Tuesday, July 6, 2010

A tour of the Delta

I just got back from New Orleans this afternoon, but went to upload those photos and realized there were a couple from earlier in this grand southern adventure that I'd yet to put up. So, I will leave my New Orleans trip for another night and give you a quick snippet of Mississippi.

First week here I signed up for a bus tour being offered by a professor here at Delta State. We drove through corn fields, and cotton fields, and rice fields, and looked at some Blues landmarks, including a crossroads near Dockery Farm where Robert Johnson might have sold his soul to the Devil to learn how to play the guitar.

Since the story itself is obviously apocryphal, the site itself is also apocryphal, and so the actual spot we stopped at looked like this.
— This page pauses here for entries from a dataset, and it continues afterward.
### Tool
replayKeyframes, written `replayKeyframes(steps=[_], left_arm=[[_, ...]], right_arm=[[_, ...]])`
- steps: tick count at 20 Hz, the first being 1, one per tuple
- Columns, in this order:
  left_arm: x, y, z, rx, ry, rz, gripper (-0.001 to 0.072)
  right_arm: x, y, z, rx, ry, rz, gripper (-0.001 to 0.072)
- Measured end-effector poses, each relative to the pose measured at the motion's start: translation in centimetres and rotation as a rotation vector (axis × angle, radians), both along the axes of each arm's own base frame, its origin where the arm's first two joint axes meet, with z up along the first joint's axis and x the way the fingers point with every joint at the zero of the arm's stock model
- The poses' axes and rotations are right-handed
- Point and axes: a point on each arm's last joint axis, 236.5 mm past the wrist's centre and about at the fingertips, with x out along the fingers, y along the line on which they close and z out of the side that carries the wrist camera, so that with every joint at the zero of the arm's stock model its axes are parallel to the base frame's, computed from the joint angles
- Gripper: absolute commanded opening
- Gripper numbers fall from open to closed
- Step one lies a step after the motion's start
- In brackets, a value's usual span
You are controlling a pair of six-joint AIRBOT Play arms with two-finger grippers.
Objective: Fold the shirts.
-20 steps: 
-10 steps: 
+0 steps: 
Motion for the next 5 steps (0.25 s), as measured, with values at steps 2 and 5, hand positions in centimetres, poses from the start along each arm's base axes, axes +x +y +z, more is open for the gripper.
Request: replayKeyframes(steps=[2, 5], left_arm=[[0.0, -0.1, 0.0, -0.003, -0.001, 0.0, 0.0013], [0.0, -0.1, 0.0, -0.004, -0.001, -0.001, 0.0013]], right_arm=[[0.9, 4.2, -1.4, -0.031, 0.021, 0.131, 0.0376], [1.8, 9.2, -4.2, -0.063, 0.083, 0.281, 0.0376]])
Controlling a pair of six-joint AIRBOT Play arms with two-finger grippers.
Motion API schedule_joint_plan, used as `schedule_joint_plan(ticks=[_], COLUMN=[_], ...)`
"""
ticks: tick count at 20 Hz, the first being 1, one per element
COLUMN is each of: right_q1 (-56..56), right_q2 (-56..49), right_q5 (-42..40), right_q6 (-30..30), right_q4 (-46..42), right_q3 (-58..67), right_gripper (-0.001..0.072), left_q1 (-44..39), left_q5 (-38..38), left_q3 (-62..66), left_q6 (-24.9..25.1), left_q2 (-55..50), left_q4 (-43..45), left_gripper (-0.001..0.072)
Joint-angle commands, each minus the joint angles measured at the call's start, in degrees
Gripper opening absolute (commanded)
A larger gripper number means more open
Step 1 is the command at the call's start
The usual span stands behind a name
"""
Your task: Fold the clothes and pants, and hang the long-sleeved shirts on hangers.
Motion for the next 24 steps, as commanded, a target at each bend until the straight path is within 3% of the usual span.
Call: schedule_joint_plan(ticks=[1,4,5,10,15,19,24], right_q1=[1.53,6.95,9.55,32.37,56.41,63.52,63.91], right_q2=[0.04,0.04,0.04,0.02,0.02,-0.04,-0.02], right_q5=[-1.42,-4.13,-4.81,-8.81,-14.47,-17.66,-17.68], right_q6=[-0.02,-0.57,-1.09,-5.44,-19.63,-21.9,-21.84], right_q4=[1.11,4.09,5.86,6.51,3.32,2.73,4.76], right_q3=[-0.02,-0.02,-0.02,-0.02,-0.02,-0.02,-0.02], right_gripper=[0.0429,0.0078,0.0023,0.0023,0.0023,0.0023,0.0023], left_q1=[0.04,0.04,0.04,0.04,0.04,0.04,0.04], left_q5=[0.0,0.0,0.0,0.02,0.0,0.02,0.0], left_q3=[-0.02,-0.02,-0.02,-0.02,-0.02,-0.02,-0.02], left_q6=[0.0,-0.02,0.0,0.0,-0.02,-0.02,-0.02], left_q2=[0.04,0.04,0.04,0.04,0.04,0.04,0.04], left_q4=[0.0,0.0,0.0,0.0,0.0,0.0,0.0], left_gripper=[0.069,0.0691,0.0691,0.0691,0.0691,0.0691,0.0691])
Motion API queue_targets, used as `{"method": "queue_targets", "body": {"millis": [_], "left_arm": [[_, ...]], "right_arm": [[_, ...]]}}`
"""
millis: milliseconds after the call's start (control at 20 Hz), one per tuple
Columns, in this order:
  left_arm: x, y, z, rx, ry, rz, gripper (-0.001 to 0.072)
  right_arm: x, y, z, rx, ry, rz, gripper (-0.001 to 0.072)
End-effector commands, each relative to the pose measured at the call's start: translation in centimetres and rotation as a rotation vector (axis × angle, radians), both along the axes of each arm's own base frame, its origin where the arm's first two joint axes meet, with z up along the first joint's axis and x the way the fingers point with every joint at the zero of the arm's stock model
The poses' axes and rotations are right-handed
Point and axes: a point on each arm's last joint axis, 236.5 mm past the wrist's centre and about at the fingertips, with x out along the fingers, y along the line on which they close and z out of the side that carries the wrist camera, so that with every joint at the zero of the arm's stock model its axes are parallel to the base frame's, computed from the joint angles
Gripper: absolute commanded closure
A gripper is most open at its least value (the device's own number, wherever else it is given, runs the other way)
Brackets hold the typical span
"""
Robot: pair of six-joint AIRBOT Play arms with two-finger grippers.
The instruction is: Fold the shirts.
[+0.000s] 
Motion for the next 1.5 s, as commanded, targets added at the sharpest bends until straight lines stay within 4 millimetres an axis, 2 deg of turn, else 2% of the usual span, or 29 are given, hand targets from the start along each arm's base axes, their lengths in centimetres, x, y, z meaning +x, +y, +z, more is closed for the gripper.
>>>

A major highlight of the trip was (as is usually the highlight of most things for me) the food. We all got lunch at a soul food place all-you-can-eat buffet. I got fried chicken, chicken with gravy, and some pulled pork that made me suddenly mourn my five vegetarian years. Plus beans, plus greens, plus boiled cabbage. If I didn't value my cardiovascular health, I could eat like this every day.
If I didn't have to get up in less than five hours, I could go on about the other historical sites we drove past, but I'm going to be lazy, give you one more little tidbit and then throw up some photos. The last stop on our tour was a place called Po' Monkey's. Po' Monkey's is one of the last remaining Juke Houses, which were make-shift music halls where people could come and hang out and play the blues. It was built as a sharecropper's shack back in the day, and looks like it was pieced together with tin and plywood from a junk heap.
But this guy named Willie Seaberry lives here, and has lived here for sixty-some-odd years. And every Thursday the place is open for business. Sometimes there is still live music, although usually there is a DJ that works the night. Mr. Seaberry doesn't exactly have a liquor license, but he sells beers out of the fridge in the kitchen of the shack. The inside of the place was decked out in the accumulated memorabilia of sixty years. There was a definite monkey theme, with stuffed monkeys hung all over the walls, but otherwise the ornament itself didn't really seem to matter provided it covered a piece of wall or ceiling and was colorful or interesting. All 80 or so of us mostly middle-class, mostly white kids piled off the bus and within minutes were packed into this tiny little shack that maybe holds 40 comfortably, ooh-ing and ahh-ing over the quaintness and oddness of it all. Mr. Seaberry was friendly and seemed happy to have us gawking about, but it felt a little like invading someone's living room and going around commenting on their family photos. I hope this place stays around for a long time.

It was oddly reassuring to me to be reminded that America doesn't all look like the middle-class East Coast suburbs I grew up in, or the upscale metropolitan areas where I've lived. Whole huge chunks of it look like rice fields and cypress-wood shacks, and to the people who live there, that's America. The view that I know I tend to have of what (or who) our country is can get so limited that it's humbling, and sometimes startling, to be reminded what exists outside whatever little concept of America we're comfortable with.